Be unique: Massimo Alba

The designer talks to Brummell about individuality and the importance of supporting independent labels

Style 25 Mar 2019

Massimo Alba's spring/summer 2019 collection

In a studio/store in a southern district of Milan, we meet Massimo Alba. He is unusual for an Italian designer, in that his space feels remarkably uncorporate and un-slick, more like a hipster hangout than an exercise in branding. There is music playing – Oil on Canvas by British 80s electronic rockers Japan – and on closer examination it turns out it is on vinyl, on a Technics turntable. Alba’s studio at the back of the store is full of toys, objects, books, vintage posters, woven rugs, and old furniture. In a corner stands a life-size model of what looks like a Transformer, and on the floor lies the designer’s Labrador. Outside is parked his customised Triumph motorbike. Meanwhile, the store is clean, with simple metal hanging rails, contemporary art on the walls and wallpaper made from the pages of books.

Alba has good credentials, having worked for a number of fashion labels, with a stint as creative director of luxury Italian cashmere house Malo, and Ballantyne, even becoming owner of the latter. He launched his own collection in 2006 from the small space we are in today in Milan’s scruffy Naviglio area, which has more in common with an area like Shoreditch than Mayfair. Now he has another store in Milan, in the fashionable Brera district, and others in Rome, Liguria, Bellagio and Taormina, and the label sells online. His collections for men and women have found favour with a discerning crowd, and are characterised by unstructured tailoring, exclusive fabrics and the use of natural chemical-free pigments in the garment dying process and finishes. Brummell decided it was time to introduce him to our readers.

We’re currently in your studio in Milan.

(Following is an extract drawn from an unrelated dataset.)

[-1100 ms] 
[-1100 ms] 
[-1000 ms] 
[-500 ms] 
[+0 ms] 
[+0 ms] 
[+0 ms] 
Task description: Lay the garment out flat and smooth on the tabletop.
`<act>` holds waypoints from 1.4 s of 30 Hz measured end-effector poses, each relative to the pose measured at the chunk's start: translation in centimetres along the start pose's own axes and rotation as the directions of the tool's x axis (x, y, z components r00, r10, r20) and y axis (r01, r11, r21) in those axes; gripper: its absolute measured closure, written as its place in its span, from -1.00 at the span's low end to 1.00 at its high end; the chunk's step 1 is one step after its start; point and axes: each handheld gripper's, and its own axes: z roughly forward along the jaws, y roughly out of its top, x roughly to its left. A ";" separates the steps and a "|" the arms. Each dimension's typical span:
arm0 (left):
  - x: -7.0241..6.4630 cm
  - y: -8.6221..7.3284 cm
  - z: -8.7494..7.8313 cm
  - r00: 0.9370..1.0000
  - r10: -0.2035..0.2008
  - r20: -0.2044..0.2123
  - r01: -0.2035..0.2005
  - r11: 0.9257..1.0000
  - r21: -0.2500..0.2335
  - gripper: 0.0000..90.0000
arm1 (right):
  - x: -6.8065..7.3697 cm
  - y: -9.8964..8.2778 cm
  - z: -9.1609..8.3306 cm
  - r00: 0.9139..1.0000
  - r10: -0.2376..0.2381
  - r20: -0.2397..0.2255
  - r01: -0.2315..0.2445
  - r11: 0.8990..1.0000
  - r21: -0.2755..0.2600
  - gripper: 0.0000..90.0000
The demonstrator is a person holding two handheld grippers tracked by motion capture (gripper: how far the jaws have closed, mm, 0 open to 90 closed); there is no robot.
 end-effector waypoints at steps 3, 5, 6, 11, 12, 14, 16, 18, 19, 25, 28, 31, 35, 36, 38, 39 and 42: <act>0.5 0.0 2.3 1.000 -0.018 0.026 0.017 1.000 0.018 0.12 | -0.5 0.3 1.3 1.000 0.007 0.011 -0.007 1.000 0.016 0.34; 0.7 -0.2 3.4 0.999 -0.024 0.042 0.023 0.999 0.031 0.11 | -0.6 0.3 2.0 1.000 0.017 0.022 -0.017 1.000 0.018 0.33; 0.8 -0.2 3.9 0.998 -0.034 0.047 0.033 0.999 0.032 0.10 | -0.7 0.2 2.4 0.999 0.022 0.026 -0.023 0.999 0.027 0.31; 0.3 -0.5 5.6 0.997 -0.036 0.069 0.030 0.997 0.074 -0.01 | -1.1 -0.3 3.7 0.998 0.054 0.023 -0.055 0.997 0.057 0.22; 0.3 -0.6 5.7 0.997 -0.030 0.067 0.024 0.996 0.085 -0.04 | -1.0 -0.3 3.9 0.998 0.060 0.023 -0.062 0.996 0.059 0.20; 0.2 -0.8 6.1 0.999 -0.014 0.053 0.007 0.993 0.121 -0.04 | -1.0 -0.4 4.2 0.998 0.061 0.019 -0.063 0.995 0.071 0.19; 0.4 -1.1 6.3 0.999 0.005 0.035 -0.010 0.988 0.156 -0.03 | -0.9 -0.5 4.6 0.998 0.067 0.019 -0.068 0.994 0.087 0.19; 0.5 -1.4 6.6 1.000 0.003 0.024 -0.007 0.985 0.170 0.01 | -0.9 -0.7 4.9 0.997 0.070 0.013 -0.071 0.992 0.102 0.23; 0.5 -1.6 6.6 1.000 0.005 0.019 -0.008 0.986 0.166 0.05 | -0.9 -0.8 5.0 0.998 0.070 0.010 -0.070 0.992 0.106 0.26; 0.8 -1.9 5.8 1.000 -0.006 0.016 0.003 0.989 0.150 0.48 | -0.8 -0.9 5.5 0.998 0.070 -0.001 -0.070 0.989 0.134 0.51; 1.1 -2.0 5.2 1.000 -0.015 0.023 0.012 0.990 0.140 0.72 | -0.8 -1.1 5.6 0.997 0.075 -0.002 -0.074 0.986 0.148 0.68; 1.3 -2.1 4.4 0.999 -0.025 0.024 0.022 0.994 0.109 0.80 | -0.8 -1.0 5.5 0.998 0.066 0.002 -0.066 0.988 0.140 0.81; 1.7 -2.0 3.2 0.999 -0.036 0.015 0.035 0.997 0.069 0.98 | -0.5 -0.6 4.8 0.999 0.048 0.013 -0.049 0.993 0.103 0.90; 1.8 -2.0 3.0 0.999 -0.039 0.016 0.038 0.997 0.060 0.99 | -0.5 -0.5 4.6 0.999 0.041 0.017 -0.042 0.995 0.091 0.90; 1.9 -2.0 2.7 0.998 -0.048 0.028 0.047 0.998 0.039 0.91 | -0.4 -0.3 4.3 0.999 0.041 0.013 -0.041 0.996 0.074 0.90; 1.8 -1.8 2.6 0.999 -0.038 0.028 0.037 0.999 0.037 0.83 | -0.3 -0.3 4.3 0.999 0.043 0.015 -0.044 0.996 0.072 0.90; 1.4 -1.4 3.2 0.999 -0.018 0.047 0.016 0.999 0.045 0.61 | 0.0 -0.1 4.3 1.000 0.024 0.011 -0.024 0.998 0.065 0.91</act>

How long have you been here and how would you describe Massimo Alba?

We’ve been based here for 10 years. We’re a very small, independent company. In my eyes, being independent is the key, because that’s how you can maintain your concept. In a small team, you work so closely with the concept and the people you work with are part of that concept too.

And what is the concept for Massimo Alba?

We start producing each garment with the yarn. We work through an archive, researching the attitude of different fabrics, instead of taking the fabric as it’s found. We dye over it, wash it and finish it in different ways to give it a special quality. We don’t want to create something that’s already there; we want to play with an original concept. When looking at the building blocks, you wouldn’t imagine you could get the effect we’ve created, and that’s what I love.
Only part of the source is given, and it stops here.